Did Mr. Bedrosian’s conduct meet the “willfulness” standard?

As stated above, this inquiry requires a probing of the factual circumstances of this case
to determine whether Bedrosian had the requisite mental state. Having done so, it is simply not sufficiently clear from the record developed that he was willful in submitting his inaccurate 2007 FBAR. Rather, his actions were at most negligent, which does not satisfy the willfulness standard. There is no question that Bedrosian could have easily discovered that what had previously been one UBS account was now two, via the statements he occasionally received from the bank and the meetings he had annually with a UBS representative. In addition, the fact that he signed his 2007 FBAR two weeks prior to sending two separate letters to UBS to close his accounts sways in favor of an inference that he was aware of the existence of the second account at the time he filed the FBAR. Nevertheless, as discussed below, even if he did know that he had a second account yet failed to disclose it on the FBAR, there is no indication that he did so with the requisite voluntary or intentional state of mind; rather, all evidence points to an unintentional oversight or a negligent act. …
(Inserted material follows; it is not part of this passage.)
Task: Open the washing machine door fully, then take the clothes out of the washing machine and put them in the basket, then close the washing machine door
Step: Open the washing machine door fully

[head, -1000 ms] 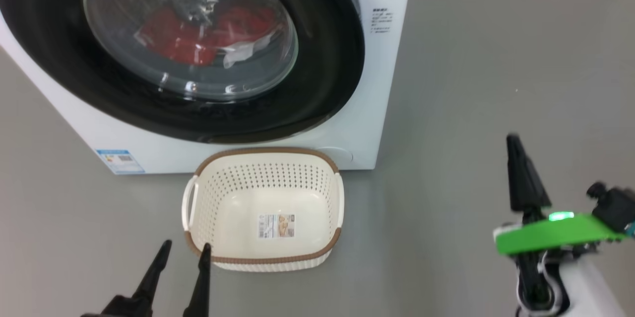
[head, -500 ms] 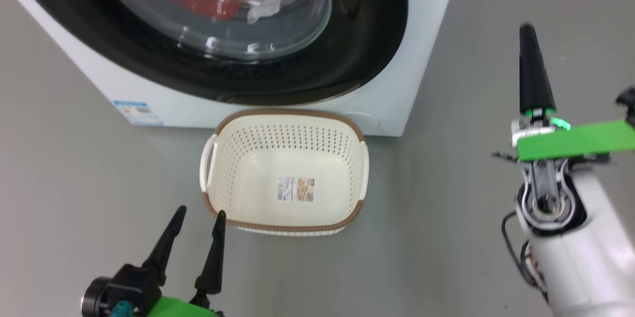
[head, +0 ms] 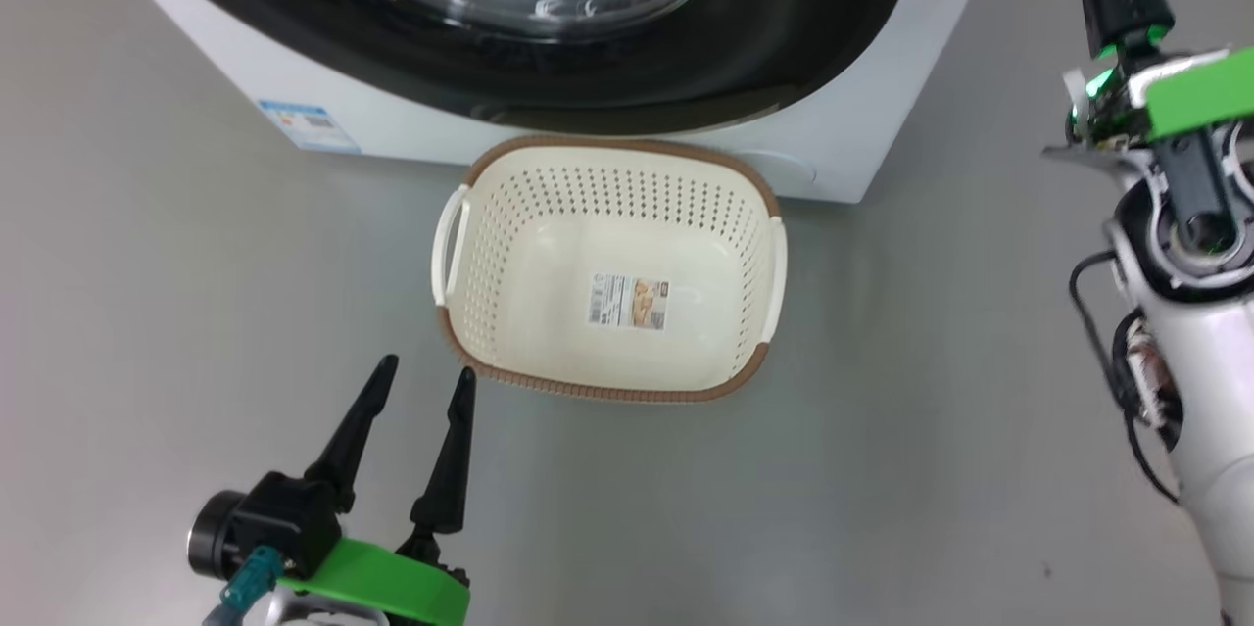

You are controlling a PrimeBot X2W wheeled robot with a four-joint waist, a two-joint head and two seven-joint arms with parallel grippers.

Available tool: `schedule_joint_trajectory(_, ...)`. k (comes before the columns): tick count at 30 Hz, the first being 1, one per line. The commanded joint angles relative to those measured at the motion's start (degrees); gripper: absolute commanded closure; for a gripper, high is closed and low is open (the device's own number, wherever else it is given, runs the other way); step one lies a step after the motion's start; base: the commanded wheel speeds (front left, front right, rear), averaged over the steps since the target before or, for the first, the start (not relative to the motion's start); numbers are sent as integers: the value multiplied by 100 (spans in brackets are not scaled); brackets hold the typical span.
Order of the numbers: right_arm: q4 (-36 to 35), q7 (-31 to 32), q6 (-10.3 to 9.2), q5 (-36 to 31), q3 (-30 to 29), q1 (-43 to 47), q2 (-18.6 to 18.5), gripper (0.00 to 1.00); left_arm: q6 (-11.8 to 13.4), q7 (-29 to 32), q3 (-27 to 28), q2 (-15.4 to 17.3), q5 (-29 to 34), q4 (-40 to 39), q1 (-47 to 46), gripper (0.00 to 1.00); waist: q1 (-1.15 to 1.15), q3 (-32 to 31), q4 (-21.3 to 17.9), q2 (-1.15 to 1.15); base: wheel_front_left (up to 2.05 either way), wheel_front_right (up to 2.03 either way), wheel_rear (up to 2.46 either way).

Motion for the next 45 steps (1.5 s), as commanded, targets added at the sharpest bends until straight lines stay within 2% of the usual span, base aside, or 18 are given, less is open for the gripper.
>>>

In summary, the only evidence supporting a finding that Bedrosian willfully violated Section 5314 is: (1) the inaccurate form itself, lacking reference to the account ending in 6167, (2) the fact that he may have learned of the existence of the second account at one of his meetings with a UBS representative, which is supported by his having sent two separate letters closing the accounts, (3) Bedrosian’s sophistication as a businessman, and (4) Handelman’s having told Bedrosian in the mid-1990s that he was breaking the law by not reporting the UBS accounts. None of these indicate “conduct meant to conceal or mislead” or a “conscious effort to avoid learning about reporting requirements,” even if they may show negligence. Williams, 489 F. App’x at 658.